_What is being asked_
In the data below, find each line that contains the word "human" and copy it.

Data entries:
----------------
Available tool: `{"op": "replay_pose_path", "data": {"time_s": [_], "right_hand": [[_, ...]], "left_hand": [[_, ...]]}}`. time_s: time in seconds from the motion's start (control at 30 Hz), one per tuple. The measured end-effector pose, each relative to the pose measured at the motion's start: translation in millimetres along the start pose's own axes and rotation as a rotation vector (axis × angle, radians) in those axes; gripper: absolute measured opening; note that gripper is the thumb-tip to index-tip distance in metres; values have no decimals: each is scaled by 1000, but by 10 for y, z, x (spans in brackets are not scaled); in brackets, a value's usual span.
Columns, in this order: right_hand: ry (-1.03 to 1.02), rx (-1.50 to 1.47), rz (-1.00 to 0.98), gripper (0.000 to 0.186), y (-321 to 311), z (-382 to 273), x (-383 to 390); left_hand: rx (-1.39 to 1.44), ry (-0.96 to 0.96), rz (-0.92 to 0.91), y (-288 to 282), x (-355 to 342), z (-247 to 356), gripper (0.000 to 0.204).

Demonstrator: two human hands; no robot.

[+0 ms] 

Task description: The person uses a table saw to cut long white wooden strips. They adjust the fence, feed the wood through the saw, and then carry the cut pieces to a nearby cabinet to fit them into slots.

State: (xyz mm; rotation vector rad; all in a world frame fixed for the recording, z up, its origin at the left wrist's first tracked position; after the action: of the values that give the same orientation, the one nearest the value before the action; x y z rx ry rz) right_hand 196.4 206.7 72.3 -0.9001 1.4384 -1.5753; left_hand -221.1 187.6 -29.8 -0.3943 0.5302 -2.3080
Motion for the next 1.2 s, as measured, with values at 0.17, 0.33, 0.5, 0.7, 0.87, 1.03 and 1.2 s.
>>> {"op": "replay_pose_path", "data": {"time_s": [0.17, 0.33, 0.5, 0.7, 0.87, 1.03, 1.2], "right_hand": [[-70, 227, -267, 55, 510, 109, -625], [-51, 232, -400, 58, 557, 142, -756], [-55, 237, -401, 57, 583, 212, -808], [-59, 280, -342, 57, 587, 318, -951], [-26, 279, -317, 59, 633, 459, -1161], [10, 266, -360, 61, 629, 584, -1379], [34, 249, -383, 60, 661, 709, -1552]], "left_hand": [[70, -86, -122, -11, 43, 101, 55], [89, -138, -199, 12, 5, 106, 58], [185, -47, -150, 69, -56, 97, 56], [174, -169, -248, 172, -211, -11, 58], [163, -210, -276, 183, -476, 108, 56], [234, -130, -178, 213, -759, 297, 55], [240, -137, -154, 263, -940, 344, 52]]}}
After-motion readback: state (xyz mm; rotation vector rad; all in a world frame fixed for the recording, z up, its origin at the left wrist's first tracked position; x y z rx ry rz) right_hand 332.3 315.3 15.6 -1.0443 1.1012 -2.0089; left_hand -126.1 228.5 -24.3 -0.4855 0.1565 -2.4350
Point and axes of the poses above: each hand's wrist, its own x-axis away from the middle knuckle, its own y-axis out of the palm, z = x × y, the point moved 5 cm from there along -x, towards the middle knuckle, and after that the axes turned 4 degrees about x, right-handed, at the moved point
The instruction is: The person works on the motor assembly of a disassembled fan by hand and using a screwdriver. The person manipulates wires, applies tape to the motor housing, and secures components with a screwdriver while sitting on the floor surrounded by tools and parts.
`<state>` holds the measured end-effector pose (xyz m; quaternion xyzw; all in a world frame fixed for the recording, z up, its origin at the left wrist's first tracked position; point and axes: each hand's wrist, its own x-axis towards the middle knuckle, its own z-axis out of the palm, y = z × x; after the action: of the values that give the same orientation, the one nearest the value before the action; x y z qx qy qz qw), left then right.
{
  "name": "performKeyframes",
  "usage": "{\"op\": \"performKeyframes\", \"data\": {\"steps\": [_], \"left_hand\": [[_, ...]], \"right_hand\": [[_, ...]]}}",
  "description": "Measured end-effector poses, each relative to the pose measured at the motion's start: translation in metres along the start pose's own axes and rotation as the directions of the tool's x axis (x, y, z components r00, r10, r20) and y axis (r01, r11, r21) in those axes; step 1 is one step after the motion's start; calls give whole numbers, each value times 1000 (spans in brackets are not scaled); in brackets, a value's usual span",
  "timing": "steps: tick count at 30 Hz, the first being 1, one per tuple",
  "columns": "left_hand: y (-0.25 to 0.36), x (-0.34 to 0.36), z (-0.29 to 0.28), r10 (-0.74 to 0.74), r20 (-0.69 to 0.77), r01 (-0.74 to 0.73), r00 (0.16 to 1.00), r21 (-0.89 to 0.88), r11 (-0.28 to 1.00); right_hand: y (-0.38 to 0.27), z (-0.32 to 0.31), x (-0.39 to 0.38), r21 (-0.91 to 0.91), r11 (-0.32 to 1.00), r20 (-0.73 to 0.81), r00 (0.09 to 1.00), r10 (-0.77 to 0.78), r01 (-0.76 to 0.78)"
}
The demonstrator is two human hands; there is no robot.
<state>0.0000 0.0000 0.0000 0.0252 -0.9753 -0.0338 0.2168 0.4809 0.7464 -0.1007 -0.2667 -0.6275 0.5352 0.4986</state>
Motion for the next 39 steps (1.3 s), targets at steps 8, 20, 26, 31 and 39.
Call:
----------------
_Written answer_
Demonstrator: two human hands; no robot.
The demonstrator is two human hands; there is no robot.

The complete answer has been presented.